Why HBCUs are looking for resilient agricultural practices in the climate
Robin Roenker
| Gannett studio
In response to growing threats of drought, extreme temperatures and other natural climate disasters, the Ministry of Agriculture (USDA) has established several financing programs to support innovative practices that could lead to more resistant food ecosystems and stages supported by science to reduce the carbon footprint.
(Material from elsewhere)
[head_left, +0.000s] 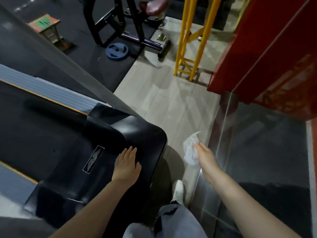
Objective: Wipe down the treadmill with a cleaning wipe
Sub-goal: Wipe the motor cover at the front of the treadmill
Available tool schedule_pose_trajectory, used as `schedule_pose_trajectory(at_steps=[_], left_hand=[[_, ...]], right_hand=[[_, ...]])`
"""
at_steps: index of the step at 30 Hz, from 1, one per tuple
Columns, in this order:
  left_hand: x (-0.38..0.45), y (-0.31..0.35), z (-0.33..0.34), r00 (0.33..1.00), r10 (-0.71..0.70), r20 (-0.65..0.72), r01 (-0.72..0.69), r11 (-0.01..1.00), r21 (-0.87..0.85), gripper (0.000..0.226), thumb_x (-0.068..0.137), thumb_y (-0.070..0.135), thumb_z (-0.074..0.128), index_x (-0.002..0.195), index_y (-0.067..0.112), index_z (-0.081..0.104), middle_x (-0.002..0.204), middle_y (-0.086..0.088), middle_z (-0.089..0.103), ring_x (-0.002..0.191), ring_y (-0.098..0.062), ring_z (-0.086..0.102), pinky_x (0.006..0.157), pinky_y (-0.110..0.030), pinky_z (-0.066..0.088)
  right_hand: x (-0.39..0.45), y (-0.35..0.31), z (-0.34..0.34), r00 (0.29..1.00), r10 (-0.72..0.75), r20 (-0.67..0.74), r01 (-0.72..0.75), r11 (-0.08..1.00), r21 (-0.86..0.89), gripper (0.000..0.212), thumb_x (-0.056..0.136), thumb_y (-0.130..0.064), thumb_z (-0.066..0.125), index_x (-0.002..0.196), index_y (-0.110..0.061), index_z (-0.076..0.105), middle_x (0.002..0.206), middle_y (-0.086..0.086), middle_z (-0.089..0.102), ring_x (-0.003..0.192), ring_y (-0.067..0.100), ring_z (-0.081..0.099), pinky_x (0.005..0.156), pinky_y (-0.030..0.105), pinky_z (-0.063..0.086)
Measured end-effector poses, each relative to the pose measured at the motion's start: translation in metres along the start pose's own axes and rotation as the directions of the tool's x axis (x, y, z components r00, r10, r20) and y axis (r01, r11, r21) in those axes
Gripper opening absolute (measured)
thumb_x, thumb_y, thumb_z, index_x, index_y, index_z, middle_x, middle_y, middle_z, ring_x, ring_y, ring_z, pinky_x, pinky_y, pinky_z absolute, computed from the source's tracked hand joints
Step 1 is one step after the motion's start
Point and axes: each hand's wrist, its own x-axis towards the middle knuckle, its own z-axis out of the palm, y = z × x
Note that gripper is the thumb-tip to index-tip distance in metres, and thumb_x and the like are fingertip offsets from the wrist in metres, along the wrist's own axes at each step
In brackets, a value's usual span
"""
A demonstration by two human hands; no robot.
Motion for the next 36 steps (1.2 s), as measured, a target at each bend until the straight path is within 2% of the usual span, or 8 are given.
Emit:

These funds come from large subsidy programs such as partnerships for climate partnerships and its sustainable agricultural systems program, as well as the National Institute of Food and Agriculture (NIFA) 1890 Programs of Graning Land land establishments, which are specifically assigned to support the work of researchers in historically black American colleges and universities (HBCUS).
Between 2021 and 2024, the NIFA provided at least $ 21 million for projects carried out by 1890 university partners of land in its climate change programs. Funding support is aggravated when the dollars examined the dollars granted to HBCU as partners on larger multi-university subsidies.
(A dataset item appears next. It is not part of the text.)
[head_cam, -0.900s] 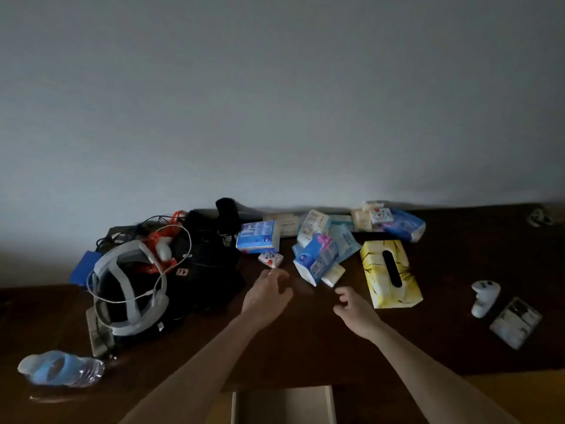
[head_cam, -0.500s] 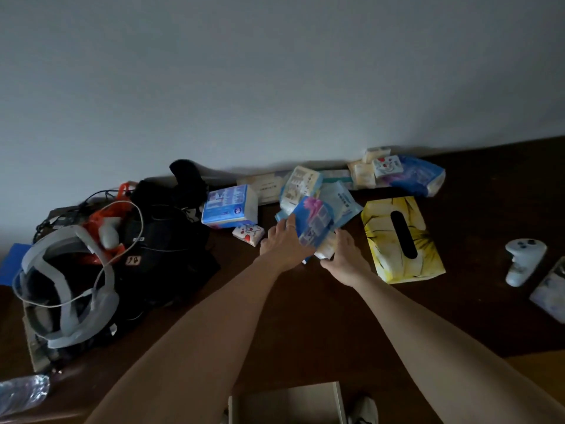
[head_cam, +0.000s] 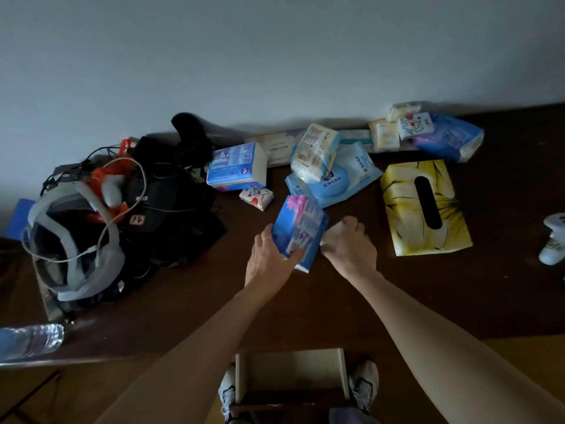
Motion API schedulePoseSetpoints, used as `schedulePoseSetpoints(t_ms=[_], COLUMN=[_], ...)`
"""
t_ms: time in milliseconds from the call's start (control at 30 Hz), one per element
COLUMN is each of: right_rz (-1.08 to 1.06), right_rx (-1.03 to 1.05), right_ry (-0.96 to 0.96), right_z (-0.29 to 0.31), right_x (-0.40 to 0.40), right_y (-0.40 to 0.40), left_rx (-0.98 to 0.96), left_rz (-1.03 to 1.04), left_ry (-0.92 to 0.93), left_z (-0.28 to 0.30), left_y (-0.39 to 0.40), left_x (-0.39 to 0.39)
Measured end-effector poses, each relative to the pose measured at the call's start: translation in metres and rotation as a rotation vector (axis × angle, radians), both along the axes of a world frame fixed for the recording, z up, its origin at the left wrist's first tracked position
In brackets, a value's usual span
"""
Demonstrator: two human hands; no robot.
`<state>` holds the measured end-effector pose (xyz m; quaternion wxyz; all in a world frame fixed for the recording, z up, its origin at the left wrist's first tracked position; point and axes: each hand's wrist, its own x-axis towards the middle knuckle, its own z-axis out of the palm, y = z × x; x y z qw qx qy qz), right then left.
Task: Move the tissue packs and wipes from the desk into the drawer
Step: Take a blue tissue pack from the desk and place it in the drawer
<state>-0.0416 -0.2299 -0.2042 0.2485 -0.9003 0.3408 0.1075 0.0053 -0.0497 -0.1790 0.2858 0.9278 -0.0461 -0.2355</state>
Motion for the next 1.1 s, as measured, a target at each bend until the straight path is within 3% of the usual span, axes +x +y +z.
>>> schedulePoseSetpoints(t_ms=[167, 267, 433, 567, 700, 800, 867, 967, 1033, 1100], right_rz=[-0.408, -0.707, -0.825, -0.894, -0.945, -0.851, -0.821, -0.78, -0.662, -0.574], right_rx=[0.492, 0.918, 1.477, 1.552, 1.487, 1.368, 1.291, 1.368, 1.437, 1.414], right_ry=[-0.081, -0.133, -0.246, -0.29, -0.1, -0.067, -0.08, -0.066, -0.019, -0.025], right_z=[0.011, 0.02, 0.041, 0.046, 0.037, 0.028, 0.017, 0.006, 0.003, 0.001], right_x=[-0.086, -0.126, -0.169, -0.192, -0.21, -0.227, -0.246, -0.275, -0.29, -0.301], right_y=[0.054, 0.09, 0.147, 0.174, 0.187, 0.182, 0.166, 0.14, 0.133, 0.136], left_rx=[-0.07, -0.091, -0.094, -0.148, -0.172, -0.124, -0.108, -0.285, -0.43, -0.542], left_rz=[0.044, -0.076, -0.391, -0.597, -0.81, -0.695, -0.416, 0.172, 0.43, 0.547], left_ry=[-0.15, -0.213, -0.467, -0.683, -0.743, -0.542, -0.312, 0.292, 0.664, 0.822], left_z=[0.014, 0.022, 0.029, 0.025, 0.018, 0.021, 0.021, 0.024, 0.02, 0.007], left_y=[0.073, 0.103, 0.136, 0.158, 0.174, 0.181, 0.183, 0.17, 0.158, 0.151], left_x=[-0.07, -0.105, -0.155, -0.188, -0.219, -0.252, -0.276, -0.288, -0.291, -0.301])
“The training of the next generation of researchers in the universities of land concession in 1890 which will lead the transition to food systems more resilient to the climate is an exciting objective of NIFA work,” explains Megan O’Rourke, the national scientific link of NIFA for climate change.
Carbon capture
Last summer, Sakthi Kumaran, Associate Professor of Research of Sciences and Soil Agronomy at the Central State University, an Ohio HBCU, began to work on a 10 million dollars project funded by the USDA to determine whether agricultural techniques and stimulated by the climate – including the use of crops of coverage and roasting in rotation – can help increase the soil health and promote seles carbon -based carbon.
“Only around 5 to 6% of American farms have decided to cover the adoption of crops, even if it is so beneficial for soil health and the improvement of other ecosystem services such as water quality,” explains Kumaran. “There is a lot of knowledge and performance gaps that still exist, which we are trying to resolve in this project.”
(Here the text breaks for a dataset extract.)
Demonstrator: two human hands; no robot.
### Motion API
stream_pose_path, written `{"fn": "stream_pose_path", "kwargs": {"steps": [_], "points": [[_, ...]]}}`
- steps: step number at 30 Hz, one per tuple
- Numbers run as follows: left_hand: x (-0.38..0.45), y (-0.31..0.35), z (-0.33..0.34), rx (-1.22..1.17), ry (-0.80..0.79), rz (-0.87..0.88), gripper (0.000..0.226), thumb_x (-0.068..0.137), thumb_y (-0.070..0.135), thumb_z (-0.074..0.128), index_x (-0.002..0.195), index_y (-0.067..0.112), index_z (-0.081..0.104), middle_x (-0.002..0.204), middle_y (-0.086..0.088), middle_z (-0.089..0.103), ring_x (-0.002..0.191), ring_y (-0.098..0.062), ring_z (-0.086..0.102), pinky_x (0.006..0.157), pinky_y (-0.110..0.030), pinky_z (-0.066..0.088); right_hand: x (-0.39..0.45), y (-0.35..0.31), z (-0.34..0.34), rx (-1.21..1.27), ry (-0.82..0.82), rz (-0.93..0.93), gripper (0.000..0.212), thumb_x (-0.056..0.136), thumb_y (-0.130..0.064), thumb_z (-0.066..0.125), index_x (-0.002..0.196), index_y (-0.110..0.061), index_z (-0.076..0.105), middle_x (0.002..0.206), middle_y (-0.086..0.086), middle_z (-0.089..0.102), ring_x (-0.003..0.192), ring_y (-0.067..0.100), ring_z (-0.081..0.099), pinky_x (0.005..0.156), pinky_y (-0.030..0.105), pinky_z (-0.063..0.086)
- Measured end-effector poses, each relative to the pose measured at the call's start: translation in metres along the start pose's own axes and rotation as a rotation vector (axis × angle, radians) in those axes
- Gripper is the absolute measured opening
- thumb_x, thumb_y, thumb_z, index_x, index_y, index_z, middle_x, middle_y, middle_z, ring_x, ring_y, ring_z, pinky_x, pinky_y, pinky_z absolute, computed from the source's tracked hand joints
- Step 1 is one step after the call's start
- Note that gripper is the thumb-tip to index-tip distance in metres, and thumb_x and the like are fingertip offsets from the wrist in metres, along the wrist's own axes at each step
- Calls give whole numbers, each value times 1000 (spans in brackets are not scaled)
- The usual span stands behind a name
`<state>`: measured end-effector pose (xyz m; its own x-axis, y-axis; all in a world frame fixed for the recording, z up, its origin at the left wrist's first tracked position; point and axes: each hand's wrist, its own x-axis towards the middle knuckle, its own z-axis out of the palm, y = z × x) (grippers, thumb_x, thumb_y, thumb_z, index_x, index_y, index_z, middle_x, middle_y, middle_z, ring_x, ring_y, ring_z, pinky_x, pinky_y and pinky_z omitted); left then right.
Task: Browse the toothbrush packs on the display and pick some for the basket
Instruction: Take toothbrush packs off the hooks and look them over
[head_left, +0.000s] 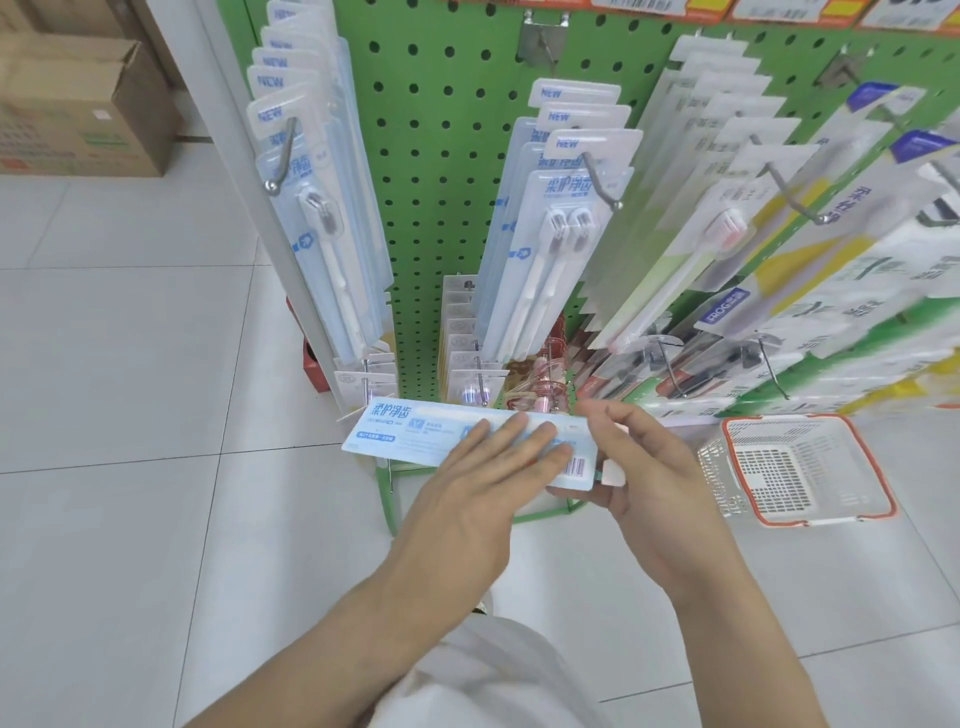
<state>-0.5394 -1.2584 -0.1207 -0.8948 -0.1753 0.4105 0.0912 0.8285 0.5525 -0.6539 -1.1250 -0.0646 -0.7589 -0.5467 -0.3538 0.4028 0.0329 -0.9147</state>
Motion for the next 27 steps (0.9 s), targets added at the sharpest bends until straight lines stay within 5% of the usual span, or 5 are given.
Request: {"fn": "stream_pose_path", "kwargs": {"steps": [7,13,17,20,27], "points": [[11,10,-31,-138,177,7,55,85,-19,47,128,8,68,134,-2,66,129,-14,58,112,-29,43,0,-16,-7,157,-174,-43,74,69,-67,79,112,-7,75,111,19,71,92,30,68,71,39,60],[32,32,-57,-300,385,-197,28,96,19,64,122,19,73,94,8,78,77,-1,68,72,-14,52,0,-22,-3,178,-239,-292,60,78,-36,83,119,3,65,102,17,64,95,32,61,79,39,56],[47,41,-70,-517,354,-316,29,96,12,65,112,34,75,101,25,75,90,2,72,79,-10,50,1,-26,8,-76,-175,-462,24,90,-10,69,113,-5,66,99,25,59,90,25,60,80,42,54],[56,43,-79,-620,351,-335,31,93,8,66,102,37,74,96,24,76,89,0,73,78,-11,52,0,-34,14,-97,-187,-525,26,93,1,62,119,-1,62,107,12,71,97,21,65,83,35,55],[70,42,-86,-572,384,-304,22,97,13,64,101,35,69,94,22,76,89,-2,73,79,-11,51,-2,-50,34,-99,-97,-715,45,93,-24,70,135,-25,55,113,4,74,106,29,69,92,42,53]]}}
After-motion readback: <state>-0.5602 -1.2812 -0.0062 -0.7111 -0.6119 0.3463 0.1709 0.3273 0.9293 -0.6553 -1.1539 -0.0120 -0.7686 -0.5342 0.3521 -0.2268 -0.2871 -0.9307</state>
Kumaran and research partners of Ohio State University, the University of Missouri and the University of Missouri Hbcu Lincoln plan to work with small farmers to integrate targeted climate agriculture techniques. The teams will eventually undertake floor studies and multispectral soil detection based on drones to measure potential improvements in soil quality and carbon capture capacity that use these techniques.
“In Ohio only, we have more than 400 types of soil. As a scientist, my role is to identify where these practices will work and where they do not work so that we can help farmers make informed decisions in the place where, for example, coverage crops will do the best, ”explains Kumaran.
Reduction of nitrogen
In Prairie View A&M University in Texas, the Associate Professor of Agriculture Peter Ampim is in the early stages of a three -year project of $ 600,000 NIFA to study the lines of use of nitrogen in sorghum which can help minimize the loss of nitrogen from culture systems.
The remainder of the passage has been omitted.